• Aim of the task:
All lines below must be repeated exactly, with the pictures omitted.

• Data extract:
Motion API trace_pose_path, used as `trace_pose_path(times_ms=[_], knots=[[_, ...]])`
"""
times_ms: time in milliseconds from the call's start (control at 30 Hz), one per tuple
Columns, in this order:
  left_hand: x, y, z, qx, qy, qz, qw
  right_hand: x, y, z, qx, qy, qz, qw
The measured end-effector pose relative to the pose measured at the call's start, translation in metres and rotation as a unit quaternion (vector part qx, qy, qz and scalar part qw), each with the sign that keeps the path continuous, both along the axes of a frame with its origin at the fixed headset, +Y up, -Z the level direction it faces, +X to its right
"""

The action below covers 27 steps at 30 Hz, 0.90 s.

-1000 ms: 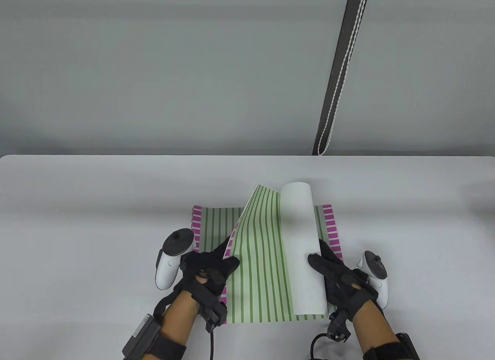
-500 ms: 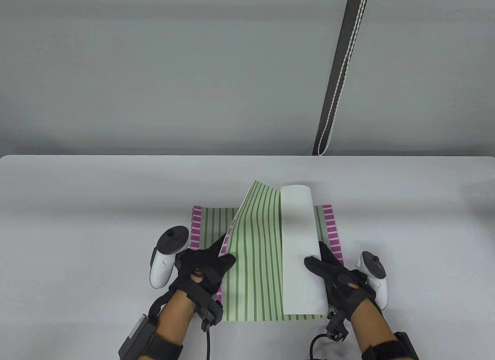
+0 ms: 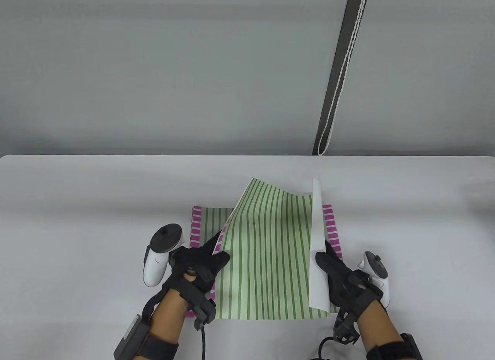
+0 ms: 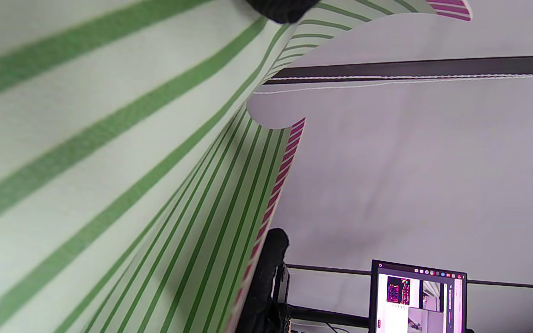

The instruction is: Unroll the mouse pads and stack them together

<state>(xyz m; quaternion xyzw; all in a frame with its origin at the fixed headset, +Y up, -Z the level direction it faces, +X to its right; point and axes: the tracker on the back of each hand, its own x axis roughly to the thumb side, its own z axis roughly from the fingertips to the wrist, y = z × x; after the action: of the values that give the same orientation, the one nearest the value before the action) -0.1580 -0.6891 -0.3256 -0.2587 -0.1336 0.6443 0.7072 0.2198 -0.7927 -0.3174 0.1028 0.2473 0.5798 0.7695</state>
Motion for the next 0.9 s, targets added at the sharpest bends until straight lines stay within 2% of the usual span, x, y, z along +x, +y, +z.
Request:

• Response:
Motion API trace_pose_path, used as `trace_pose_path(times_ms=[_], knots=[[_, ...]])`
"""
times_ms: time in milliseconds from the call's start (control at 30 Hz), one per tuple
Columns, in this order:
  left_hand: x, y, z, qx, qy, qz, qw
  right_hand: x, y, z, qx, qy, qz, qw
The measured end-effector pose relative to the pose measured at the call's start, translation in metres and rotation as a unit quaternion (vector part qx, qy, qz and scalar part qw), each with the sign that keeps the path continuous, both along the axes of a frame with its origin at the fixed headset, +Y up, -Z the level direction it faces, +X to its right
"""

The action below covers 27 steps at 30 Hz, 0.90 s.

-1000 ms: 
-500 ms: 
+0 ms: 
+0 ms: 

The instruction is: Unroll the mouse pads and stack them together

<state>(xyz m; quaternion xyzw; all in a frame with its origin at the fixed headset, +Y up, -Z the level direction it faces, +X to its right; point and axes: the tracker on the back of each hand, its own x axis roughly to the thumb side, its own z axis roughly from the fingertips to the wrist, y = z × x; after the action: of the values that give the same orientation, the one nearest the value before the action) -0.1580 -0.6891 -0.3256 -0.2587 -0.1336 0.6443 0.7072 0.2198 -0.7927 -0.3174 0.1028 0.2473 0.5798 0.7695</state>
Motion for the next 0.9 s, targets added at the sharpest bends until straight lines stay within 2% of the usual span, x, y, z along +x, +y, +z.
Request:

Nothing remains to be answered in this exercise.